AMD: R9xx Speculation

I'm not so sure ... a fundamental problem with Larrabee's approach is that it can only handle near certain high latency events, the cost of pushing/popping is way too high to use for every type of memory access. Everything else has to be rare.

In a throughput optimized architecture doesn't that strike you as strange? I would personally want an architecture which is able to deal well with any type of cache miss through vertical multithreading ... Larrabee ain't getting me there, not enough threads.
The developer, or compiler in the case of graphics, is supposed to do their own fibre-based multithreading on top of the basic hardware threading.

On the other side ATI and NVidia GPUs, on compute workloads, will often be running with less than 10 hardware threads per SIMD.

ATI has 4-cycle instructions and NVidia has 2-cycle instructions. That's half way to fibre-based - they don't expose their 16-wide SIMDs as raw 16-wide SIMDs like Larrabee does. Give Larrabee 4-fibres per hardware thread.

Or, maybe Larrabee should have 8 hardware threads instead of 4. Then again Larrabee is supposed to be the mind-melding of software and hardware guys...

Jawed
 
Exactly, if this is truly 67xx, I don't think they can or will simply yank NI core out and replace it with Evergreen shader core.
I can't reconcile this sentence...
The shader core per se is relatively easy, isn't it?
... with this sentence. I'm not sure what you're saying here.

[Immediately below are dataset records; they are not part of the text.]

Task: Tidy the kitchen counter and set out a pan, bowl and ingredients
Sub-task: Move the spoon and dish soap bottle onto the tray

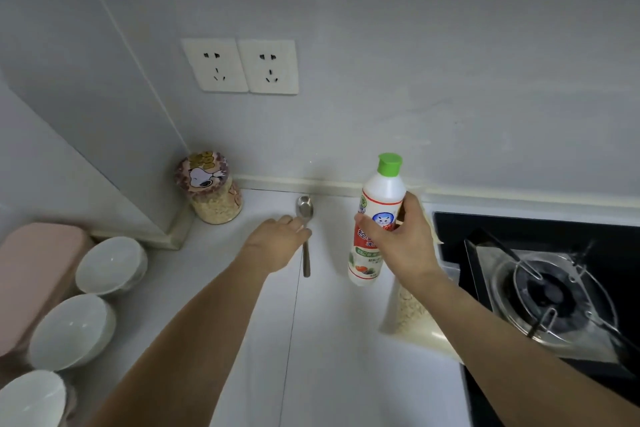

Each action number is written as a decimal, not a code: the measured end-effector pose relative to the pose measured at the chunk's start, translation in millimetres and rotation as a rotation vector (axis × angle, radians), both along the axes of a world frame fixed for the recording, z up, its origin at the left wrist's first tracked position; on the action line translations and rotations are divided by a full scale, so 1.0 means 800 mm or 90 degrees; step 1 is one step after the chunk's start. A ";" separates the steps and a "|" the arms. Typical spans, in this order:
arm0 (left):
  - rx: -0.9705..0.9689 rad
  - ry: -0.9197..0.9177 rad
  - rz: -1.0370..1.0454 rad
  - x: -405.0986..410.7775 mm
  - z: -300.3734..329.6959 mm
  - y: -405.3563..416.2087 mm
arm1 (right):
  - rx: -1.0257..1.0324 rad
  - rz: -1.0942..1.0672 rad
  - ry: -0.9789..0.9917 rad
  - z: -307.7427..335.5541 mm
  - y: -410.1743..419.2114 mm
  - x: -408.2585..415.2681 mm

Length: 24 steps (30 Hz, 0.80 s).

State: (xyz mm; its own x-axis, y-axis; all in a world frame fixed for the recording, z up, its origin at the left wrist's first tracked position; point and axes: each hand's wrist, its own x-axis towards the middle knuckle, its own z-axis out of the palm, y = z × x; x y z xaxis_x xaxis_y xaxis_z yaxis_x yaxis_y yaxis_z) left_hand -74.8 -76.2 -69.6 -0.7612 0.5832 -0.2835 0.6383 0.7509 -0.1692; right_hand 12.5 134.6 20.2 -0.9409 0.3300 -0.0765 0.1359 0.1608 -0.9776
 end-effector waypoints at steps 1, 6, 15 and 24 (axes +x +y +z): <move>-0.001 0.010 -0.007 -0.013 -0.001 0.005 | 0.001 -0.004 -0.003 -0.002 0.001 -0.007; -0.035 0.040 -0.075 -0.057 -0.016 0.020 | -0.025 -0.021 -0.018 -0.021 -0.007 -0.024; -0.148 0.066 -0.201 -0.105 -0.042 0.022 | -0.040 -0.018 -0.063 -0.043 -0.010 -0.030; -0.145 -0.017 -0.141 -0.118 -0.031 0.022 | -0.043 -0.013 -0.071 -0.046 -0.008 -0.033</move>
State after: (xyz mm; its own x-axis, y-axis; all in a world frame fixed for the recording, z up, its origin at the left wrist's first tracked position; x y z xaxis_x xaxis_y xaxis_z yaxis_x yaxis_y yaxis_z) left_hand -169.4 -58.4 -94.8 -0.6137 0.6525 -0.4446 0.7883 0.5382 -0.2982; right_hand -13.5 128.5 -16.8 -0.9183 0.3399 -0.2030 0.2471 0.0916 -0.9646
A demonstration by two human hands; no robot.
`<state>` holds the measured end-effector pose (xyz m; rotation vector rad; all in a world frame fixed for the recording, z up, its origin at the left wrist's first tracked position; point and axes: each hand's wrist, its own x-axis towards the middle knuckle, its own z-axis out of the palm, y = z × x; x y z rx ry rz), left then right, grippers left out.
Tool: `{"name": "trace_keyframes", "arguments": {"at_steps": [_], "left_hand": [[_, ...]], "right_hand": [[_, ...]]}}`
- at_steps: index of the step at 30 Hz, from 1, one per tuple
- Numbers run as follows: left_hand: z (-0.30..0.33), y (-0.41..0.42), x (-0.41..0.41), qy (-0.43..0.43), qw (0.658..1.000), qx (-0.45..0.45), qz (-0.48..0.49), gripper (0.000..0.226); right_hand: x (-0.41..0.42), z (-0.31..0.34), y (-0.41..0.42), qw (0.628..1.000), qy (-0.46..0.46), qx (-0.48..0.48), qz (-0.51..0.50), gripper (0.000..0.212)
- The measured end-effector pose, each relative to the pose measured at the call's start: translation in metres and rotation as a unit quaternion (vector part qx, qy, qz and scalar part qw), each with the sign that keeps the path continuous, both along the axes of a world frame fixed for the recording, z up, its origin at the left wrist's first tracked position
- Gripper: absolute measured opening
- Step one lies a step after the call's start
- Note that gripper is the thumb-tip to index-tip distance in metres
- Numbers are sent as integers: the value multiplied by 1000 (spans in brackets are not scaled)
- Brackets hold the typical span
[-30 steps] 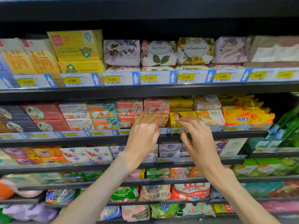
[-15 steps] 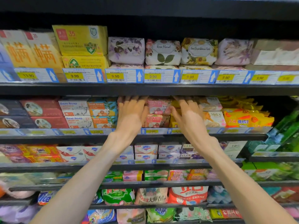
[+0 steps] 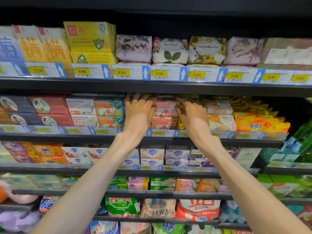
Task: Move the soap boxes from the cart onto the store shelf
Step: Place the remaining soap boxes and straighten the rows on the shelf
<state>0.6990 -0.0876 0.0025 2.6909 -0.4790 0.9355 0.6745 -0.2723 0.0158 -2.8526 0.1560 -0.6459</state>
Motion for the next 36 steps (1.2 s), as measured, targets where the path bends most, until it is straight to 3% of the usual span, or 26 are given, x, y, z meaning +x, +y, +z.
{"name": "trace_keyframes", "arguments": {"at_steps": [3,10,16,26,31,36], "left_hand": [[-6,3,3,-57,998,-5,-10,12],[-12,3,14,-47,999,-5,-11,17],[-13,6,9,-102,994,-12,-27,12],[-16,3,6,-115,993,-21,-21,14],[-10,3,-4,-77,997,-16,-20,13],[8,5,-29,-37,999,-12,1,33]], "right_hand": [[0,-3,1,1000,-12,7,3,36],[-4,-13,0,992,-120,1,39,29],[-3,-14,-1,993,-112,8,35,30],[-1,-17,-3,994,-100,2,43,34],[-9,-13,-8,988,-130,0,81,32],[-23,-4,-9,987,-129,-28,95,32]]}}
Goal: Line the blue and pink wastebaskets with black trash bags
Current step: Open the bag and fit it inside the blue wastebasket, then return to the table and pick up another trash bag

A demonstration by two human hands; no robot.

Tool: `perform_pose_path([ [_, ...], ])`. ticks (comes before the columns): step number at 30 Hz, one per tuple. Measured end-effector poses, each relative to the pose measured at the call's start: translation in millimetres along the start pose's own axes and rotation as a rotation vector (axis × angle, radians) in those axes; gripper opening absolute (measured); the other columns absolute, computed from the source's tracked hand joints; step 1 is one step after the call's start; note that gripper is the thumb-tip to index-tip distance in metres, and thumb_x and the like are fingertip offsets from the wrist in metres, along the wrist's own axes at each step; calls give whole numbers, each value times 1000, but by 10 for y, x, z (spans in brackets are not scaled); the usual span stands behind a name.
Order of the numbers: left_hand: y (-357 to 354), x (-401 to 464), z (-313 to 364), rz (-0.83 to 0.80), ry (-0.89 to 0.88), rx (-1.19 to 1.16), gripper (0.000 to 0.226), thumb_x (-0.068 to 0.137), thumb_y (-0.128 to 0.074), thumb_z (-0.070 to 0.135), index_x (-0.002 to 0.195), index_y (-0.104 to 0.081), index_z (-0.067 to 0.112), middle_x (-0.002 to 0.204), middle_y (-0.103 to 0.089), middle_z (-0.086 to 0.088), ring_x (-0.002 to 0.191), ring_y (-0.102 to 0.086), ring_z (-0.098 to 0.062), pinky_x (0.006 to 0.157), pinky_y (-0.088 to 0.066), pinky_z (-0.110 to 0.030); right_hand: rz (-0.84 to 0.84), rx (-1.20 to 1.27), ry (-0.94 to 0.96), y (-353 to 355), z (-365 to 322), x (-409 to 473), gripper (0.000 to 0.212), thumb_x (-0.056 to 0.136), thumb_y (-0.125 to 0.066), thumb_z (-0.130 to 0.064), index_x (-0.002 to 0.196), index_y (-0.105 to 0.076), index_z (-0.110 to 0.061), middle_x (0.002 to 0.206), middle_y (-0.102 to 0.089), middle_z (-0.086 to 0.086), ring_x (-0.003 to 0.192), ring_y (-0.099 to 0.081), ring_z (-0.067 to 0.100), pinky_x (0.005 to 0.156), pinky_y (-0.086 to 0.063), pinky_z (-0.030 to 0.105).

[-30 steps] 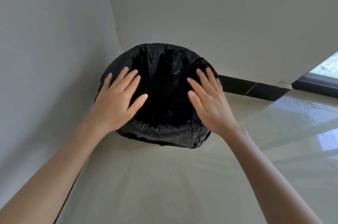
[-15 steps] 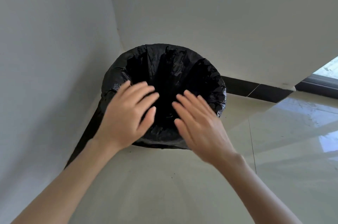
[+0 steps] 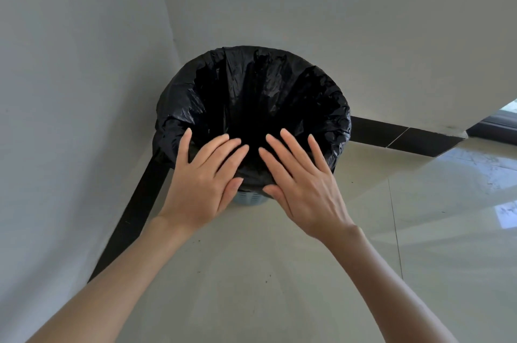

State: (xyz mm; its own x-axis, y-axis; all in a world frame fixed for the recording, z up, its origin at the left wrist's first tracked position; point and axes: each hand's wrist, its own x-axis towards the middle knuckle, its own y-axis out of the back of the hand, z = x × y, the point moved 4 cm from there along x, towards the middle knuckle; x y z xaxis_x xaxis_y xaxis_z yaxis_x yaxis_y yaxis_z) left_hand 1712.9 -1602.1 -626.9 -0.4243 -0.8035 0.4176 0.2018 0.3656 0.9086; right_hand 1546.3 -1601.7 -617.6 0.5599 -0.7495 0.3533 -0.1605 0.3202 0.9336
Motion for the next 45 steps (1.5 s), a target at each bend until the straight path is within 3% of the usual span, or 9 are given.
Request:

Otherwise they might as well produce something like Cedar-like NI in 40nm to save some R&D.
RV740 has ALU level (burst fetch) and ROP-level (doubling of ROPs per MC) advances beyond any of the prior R7xx GPUs.

One thing I'm musing over is the peculiar dual-tessellator architecture of Evergreen. There's the old-style tessellator for compatibility with R600's tessellator, which is limited to a tessellation factor of 16 and then there's the new "more programmable" (which I can't see, frankly) tessellator that handles higher tessellation factors/D3D11.

My suspicion is that the D3D11-tessellator is a short-term kludge to get past the "missing" rasteriser/ALU architecture in Evergreen. Because stuff was cut, AMD had to retreat to an adjunct. What I'm wondering is if tessellation is meant to be kernel based, not fixed-function.

My problem with TS is that a lot of it is simply interpolation. A feature of Evergreen is that the interpolation for vertex attributes (Shader Pipe Interpolators) was deleted and became an ALU instruction. Why isn't TS using the same interpolation instruction?

If TS becomes a kernel (see the Export Shader kernel for an example of a "hidden" kernel in ATI) then this has ramifications on throughput - i.e. vastly higher than the current D3D11 TS, necessitating, in my view, an overhauled rasteriser and overhauled sequencer/SIMDs/ALUs.

Though I admit I haven't worked out what a TS kernel would look like - seems pretty fiddly.

Quite unlikely, Fermi-like cache doesn't really translate to real world performance,
How do you conclude that?

neither is Cypress cache-bound
How do you conclude that?

and GPGPU is not SI's forte anyway.
How do you conclude that? :oops:

Fact is, GPGPU is a major focus of D3D now, so one way or another ATI needs to catch up.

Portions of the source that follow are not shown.